而宙弘光在悲叹。他的圣道没有受到影响。毓族也有将“道德”试做不变之客体的观念,他还没有收到更根本的冲击。
但是他却产生了文人必然存在的悲哀。
当然,他知道,王崎所作所为,不过是伪命题。因为,根本就不可能有毓族可以采用“低配诗云”的办法进行穷举,毓族的创作也不会受到任何影响。

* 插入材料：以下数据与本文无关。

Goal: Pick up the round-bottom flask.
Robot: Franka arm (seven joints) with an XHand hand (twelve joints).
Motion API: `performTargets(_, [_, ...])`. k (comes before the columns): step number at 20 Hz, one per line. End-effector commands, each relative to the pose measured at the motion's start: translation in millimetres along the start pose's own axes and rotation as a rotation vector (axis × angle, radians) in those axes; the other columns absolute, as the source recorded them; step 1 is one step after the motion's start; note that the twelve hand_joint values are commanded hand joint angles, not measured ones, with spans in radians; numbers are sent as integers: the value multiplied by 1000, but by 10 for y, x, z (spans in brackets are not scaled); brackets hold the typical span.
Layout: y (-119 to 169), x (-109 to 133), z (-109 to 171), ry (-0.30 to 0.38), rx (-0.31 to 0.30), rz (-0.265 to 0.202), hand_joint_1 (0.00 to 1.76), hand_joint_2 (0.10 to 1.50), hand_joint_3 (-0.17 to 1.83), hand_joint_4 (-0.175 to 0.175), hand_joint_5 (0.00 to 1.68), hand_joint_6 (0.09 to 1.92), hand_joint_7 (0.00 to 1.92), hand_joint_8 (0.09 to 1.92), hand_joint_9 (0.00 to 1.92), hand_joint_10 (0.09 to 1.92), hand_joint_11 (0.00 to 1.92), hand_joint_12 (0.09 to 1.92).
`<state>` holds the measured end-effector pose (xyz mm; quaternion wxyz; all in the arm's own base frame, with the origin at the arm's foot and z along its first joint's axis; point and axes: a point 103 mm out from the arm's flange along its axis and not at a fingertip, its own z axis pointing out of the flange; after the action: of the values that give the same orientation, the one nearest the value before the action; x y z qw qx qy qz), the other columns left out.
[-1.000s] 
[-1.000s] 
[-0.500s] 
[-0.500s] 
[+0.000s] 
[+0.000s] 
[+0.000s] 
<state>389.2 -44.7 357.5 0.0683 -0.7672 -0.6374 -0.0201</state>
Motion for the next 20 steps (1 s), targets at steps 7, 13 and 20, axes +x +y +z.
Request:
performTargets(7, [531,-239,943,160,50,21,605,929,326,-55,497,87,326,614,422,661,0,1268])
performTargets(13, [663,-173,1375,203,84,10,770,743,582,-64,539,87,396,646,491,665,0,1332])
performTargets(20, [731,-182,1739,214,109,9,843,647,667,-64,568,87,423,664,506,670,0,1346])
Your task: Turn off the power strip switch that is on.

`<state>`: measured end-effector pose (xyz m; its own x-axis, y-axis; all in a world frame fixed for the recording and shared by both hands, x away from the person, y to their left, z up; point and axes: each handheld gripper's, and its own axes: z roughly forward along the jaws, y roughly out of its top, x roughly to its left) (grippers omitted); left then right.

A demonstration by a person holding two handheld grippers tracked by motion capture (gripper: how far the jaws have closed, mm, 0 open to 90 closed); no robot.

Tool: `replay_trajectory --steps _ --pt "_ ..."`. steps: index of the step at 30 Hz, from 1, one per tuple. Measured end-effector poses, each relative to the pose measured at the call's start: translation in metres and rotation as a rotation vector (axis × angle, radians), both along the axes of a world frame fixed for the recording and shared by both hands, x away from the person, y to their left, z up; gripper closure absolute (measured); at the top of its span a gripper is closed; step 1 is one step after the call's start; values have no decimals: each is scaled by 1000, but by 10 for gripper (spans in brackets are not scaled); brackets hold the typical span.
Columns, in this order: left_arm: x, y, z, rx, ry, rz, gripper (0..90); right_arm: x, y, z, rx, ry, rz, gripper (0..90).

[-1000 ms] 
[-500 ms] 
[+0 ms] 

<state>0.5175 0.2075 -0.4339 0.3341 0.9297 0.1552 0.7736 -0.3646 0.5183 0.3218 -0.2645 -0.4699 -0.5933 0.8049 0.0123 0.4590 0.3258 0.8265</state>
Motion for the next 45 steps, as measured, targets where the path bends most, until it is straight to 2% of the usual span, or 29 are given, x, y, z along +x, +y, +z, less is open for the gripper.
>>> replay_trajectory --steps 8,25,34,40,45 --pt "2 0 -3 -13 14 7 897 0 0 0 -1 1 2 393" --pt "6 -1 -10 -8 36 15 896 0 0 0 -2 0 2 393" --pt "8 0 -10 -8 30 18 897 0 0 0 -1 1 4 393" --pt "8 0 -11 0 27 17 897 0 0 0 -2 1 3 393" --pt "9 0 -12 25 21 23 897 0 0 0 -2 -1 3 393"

但是,那一天终究会来的那种“所有趣味都被发掘殆尽”的一天。
小说也会越来越同质化,戏曲在演尽了一切故事之后也会衰落。或许终有一日,这种文学就变成了相同“故事”的不同“表达”。
王崎说,那一天终将会来的。
宙弘光不敢想象那样的日子。
这也就意味着,“文道”所能赋予毓族的东西,其实也是有限的。
只要时光足够长久,毓族终究会发掘所有的文体所有的表达……
不。仔细想想,已经多少年没有全新的文学形式诞生了?
所以,就算扬弃主体论,吸收客体论,毓族真正能够拥有的文气,是有尽头的,而以圣人永恒的寿命,他能够看到“那一天”。
“发明”代表着无穷的可能,而“发现”则必然是有限的。发明者可以自由的表达自己,而发现者……
算主对于梦想的执念再强,也不妨碍不完备定理的成立。甚至于说,他终有一日要将这个理论咽下去。
毓族的末日已经到了。尽管没有天灾,没有人祸。但是,宙弘光明白,一个异族已经将毓族的末日精准的指了出来。
艺术的末路,种族的末路。这是两重绝望。